乌珩走进一家日用品店,给老板看了自己的清单,老板问:“要多少?”
“各样加起来装满一辆4.2米的货车。”
老板倒抽了一口凉气,“自家用吗?”
林梦之瓮声瓮气说:“你别管,开个价,对了,货车我要你这边给我们配,运送费我们不包。”
“……”
乌珩站在店门口,看着林梦之手舞足蹈跟老板说自己一个月挣三千块钱有多么不容易,他一毛多的都给不了,老板则绿着脸说你怎么不去打劫。
打劫?乌珩倒是想,可惜机会还没有出现。
日用品装车完毕,乌珩告知了司机发车时间后,转头在市场里物色下一批物资。
林梦之愁得很,“我感觉我家都快没地儿放了。”
“放我家。”乌珩说。
“不是说你家不放东西吗?”林梦之诧异,乌珩可不是变脸如翻书的人。
“吃的不放。

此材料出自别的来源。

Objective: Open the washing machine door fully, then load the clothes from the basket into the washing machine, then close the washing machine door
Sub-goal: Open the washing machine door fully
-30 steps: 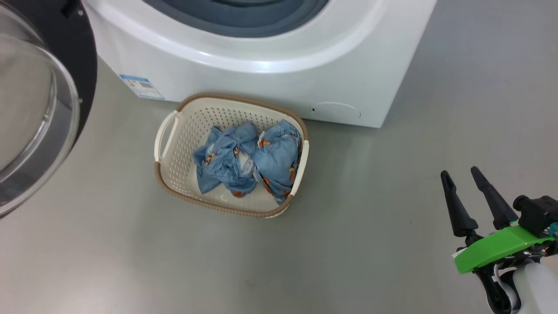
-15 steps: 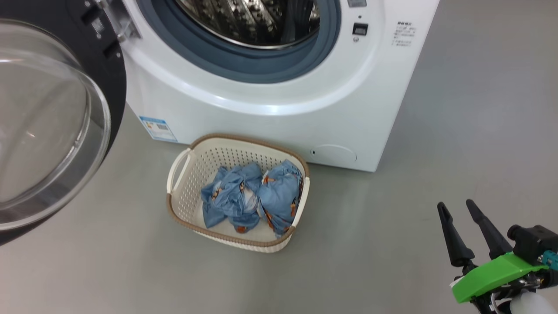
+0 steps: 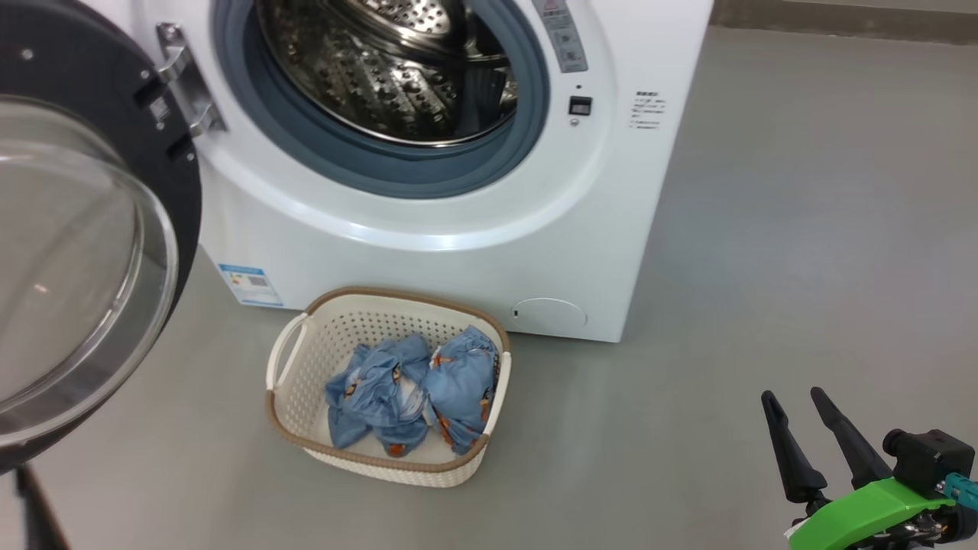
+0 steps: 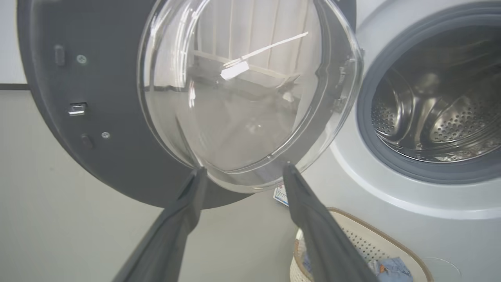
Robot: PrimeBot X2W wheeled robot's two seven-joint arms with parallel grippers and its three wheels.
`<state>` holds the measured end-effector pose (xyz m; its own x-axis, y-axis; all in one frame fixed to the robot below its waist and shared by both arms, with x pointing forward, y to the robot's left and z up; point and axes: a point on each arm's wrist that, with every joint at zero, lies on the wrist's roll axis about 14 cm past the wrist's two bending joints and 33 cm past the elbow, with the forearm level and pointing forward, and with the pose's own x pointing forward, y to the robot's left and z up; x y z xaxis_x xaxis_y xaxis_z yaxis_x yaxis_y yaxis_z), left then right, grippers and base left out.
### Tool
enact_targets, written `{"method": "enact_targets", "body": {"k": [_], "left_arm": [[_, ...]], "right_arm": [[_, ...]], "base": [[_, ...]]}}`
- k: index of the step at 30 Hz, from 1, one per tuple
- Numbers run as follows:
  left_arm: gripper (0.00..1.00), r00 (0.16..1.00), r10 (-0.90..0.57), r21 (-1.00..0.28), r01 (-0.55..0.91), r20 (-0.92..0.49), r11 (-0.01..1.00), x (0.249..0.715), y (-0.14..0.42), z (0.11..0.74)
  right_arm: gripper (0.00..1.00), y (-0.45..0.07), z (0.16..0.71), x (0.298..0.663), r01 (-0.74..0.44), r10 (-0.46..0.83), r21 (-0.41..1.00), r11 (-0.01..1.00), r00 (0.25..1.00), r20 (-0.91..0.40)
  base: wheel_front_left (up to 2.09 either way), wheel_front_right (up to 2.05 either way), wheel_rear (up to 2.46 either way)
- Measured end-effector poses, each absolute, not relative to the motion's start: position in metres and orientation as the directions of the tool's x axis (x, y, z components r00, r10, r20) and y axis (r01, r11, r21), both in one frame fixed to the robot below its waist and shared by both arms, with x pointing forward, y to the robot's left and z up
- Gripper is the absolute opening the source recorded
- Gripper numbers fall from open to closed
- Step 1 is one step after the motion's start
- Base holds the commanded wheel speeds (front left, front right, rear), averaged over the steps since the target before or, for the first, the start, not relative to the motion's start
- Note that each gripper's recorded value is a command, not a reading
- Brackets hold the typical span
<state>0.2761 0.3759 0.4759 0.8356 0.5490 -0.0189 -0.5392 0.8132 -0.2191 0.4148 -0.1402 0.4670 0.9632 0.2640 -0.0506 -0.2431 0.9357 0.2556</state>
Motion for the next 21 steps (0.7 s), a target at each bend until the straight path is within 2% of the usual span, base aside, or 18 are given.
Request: {"method": "enact_targets", "body": {"k": [8, 21], "left_arm": [[1.0, 0.94, 0.34, -0.216, -0.337, -0.022, 0.917, 0.318, 0.313, 0.474], [1.0, 0.992, 0.117, -0.203, -0.123, -0.045, 0.971, 0.348, 0.253, 0.467]], "right_arm": [[1.0, -0.167, 0.474, 0.405, -0.176, 0.191, 0.257, 0.95, 0.981, -0.034], [1.0, -0.202, 0.469, 0.38, -0.077, 0.093, 0.254, 0.964, 0.994, -0.051]], "base": [[0.0, 0.0, 0.0], [0.0, 0.0, 0.0]]}}
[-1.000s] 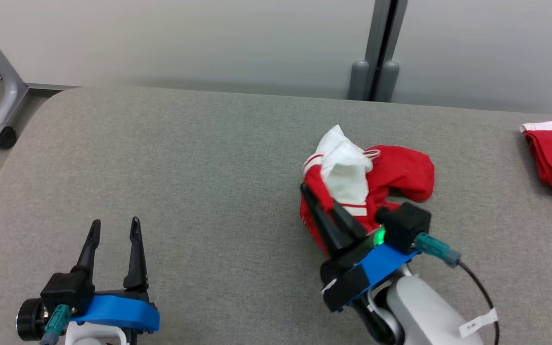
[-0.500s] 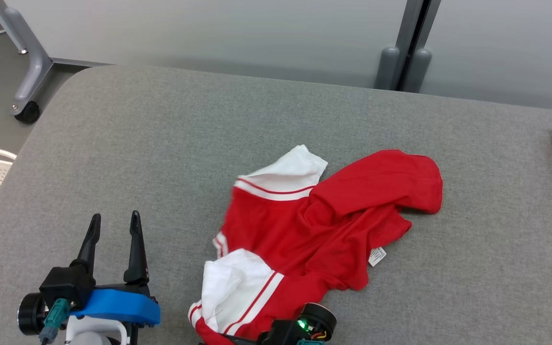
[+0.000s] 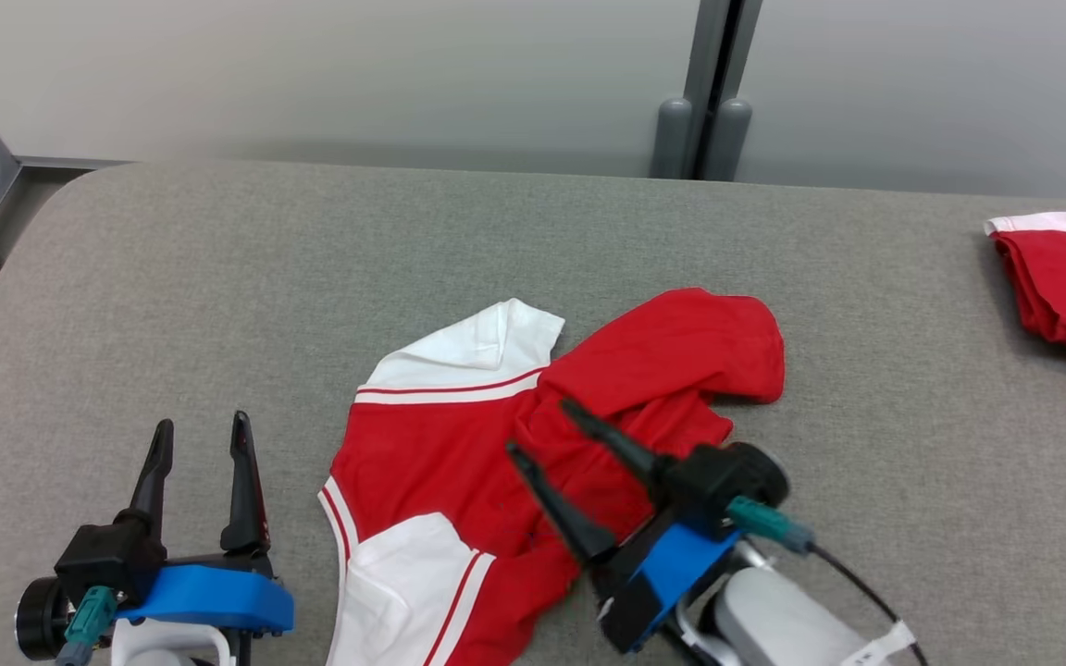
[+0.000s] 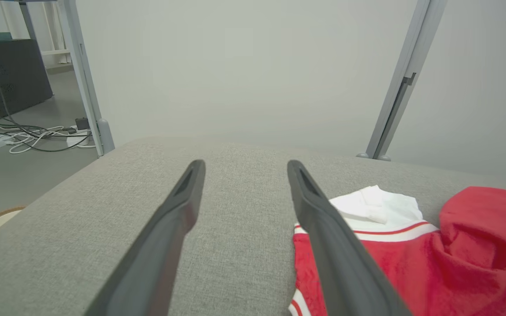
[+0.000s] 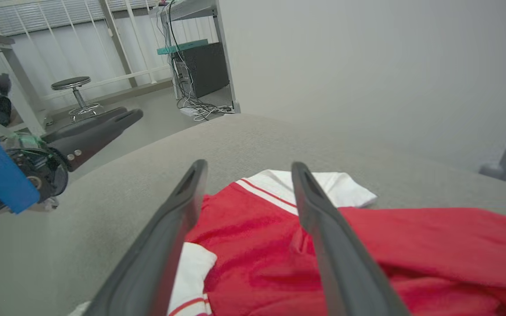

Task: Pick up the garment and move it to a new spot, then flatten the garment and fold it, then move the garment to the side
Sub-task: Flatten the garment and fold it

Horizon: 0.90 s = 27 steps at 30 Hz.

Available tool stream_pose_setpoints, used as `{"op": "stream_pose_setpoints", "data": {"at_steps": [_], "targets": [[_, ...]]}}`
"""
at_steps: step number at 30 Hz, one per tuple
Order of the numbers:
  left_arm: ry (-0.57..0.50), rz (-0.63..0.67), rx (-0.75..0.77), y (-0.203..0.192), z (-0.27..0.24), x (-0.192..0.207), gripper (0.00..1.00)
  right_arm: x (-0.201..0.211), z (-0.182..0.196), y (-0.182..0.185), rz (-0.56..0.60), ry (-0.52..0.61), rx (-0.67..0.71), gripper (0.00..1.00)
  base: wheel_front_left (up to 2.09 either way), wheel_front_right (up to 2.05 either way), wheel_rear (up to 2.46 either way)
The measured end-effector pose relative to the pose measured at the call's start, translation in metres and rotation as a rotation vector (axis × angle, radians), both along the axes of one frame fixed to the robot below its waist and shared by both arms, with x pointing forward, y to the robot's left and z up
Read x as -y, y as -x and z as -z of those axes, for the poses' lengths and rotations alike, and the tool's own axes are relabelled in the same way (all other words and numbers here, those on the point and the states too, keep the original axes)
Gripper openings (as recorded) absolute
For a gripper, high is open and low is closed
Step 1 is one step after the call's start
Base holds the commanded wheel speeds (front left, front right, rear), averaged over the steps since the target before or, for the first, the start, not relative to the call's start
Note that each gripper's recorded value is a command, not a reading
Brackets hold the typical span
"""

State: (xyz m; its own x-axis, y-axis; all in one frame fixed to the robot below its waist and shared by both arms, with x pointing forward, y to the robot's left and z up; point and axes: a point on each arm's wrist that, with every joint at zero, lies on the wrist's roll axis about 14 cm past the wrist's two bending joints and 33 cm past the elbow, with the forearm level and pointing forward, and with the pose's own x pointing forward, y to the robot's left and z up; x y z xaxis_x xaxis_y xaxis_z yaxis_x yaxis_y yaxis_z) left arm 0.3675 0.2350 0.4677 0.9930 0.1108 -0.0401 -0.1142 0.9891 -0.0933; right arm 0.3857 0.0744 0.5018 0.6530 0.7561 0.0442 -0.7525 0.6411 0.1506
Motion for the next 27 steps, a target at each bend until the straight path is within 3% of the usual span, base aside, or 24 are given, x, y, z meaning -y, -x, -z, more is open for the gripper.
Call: {"op": "stream_pose_setpoints", "data": {"at_steps": [5,13,19,27], "targets": [[-0.005,0.022,-0.005,-0.001,0.002,0.007,1.00,0.076,-0.008,-0.030,0.261,-0.005,0.048,1.00,0.00,0.00,0.00],[-0.013,0.046,-0.008,-0.003,0.003,0.013,1.00,0.162,0.013,-0.022,0.524,0.050,0.021,1.00,0.00,0.00,0.00],[-0.015,0.053,-0.021,-0.004,0.007,0.014,1.00,0.179,0.039,-0.005,0.575,0.067,-0.059,1.00,0.00,0.00,0.00],[-0.048,0.090,-0.028,-0.018,0.008,0.017,1.00,0.178,0.038,-0.005,0.580,0.036,-0.074,1.00,0.00,0.00,0.00]]}}
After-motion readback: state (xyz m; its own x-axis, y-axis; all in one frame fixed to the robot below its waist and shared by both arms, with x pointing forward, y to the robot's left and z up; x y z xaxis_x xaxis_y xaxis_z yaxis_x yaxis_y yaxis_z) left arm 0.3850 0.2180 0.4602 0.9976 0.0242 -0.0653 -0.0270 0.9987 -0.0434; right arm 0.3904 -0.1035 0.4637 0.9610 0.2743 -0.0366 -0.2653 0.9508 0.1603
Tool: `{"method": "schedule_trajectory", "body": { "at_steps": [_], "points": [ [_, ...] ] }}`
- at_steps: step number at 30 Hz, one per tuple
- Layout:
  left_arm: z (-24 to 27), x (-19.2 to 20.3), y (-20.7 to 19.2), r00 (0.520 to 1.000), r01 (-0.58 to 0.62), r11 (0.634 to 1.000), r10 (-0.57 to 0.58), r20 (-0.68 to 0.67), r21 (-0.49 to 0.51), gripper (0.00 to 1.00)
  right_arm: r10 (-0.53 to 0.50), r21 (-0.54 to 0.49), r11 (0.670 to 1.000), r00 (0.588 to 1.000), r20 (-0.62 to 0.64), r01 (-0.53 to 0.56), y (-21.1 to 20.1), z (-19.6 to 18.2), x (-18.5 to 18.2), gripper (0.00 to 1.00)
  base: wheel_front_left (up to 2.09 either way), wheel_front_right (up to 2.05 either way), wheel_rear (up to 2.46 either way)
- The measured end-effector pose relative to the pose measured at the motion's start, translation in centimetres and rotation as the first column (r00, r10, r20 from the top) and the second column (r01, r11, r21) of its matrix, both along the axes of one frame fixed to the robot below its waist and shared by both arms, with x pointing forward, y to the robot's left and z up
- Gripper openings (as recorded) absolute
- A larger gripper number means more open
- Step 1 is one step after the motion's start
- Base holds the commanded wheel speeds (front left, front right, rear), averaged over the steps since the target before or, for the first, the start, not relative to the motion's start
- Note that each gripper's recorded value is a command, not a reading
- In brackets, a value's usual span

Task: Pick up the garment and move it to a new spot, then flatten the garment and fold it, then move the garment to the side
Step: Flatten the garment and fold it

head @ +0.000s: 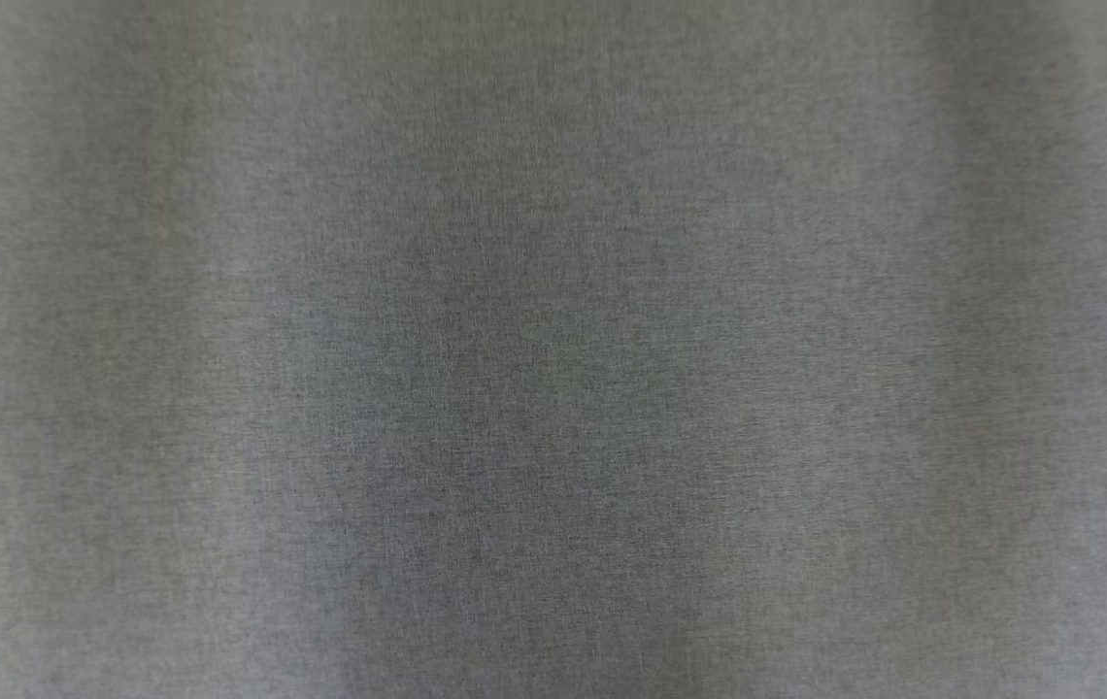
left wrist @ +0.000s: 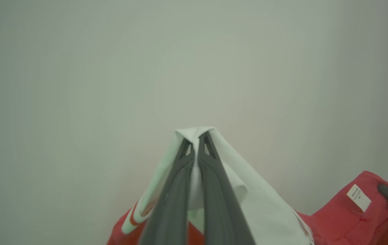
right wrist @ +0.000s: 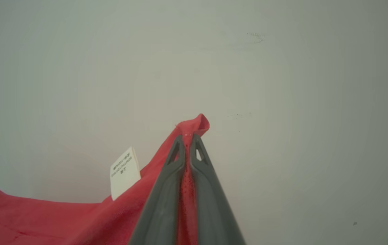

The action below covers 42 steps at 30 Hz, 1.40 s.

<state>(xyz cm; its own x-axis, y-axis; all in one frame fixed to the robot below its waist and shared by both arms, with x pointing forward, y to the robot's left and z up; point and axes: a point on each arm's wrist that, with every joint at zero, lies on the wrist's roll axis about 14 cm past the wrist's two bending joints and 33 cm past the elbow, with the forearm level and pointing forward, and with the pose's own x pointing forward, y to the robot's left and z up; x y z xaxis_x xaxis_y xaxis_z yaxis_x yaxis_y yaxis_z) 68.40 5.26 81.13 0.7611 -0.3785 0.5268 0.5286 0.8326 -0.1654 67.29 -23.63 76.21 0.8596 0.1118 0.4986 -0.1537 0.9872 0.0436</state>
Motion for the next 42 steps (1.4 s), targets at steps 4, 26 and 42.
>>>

”乌珩言简意赅道。
“……那我明白了。”林梦之点点头,“等买完了我给乌世明打个电话,他死好面子,多半不会拒绝。”
乌珩点了下头,踏进一家店面最大的药店。
“还买药啊?”林梦之往店里探头探脑,他现在因为昨天晚上的事情有了心理阴影,生怕又来个突然变异的店老板。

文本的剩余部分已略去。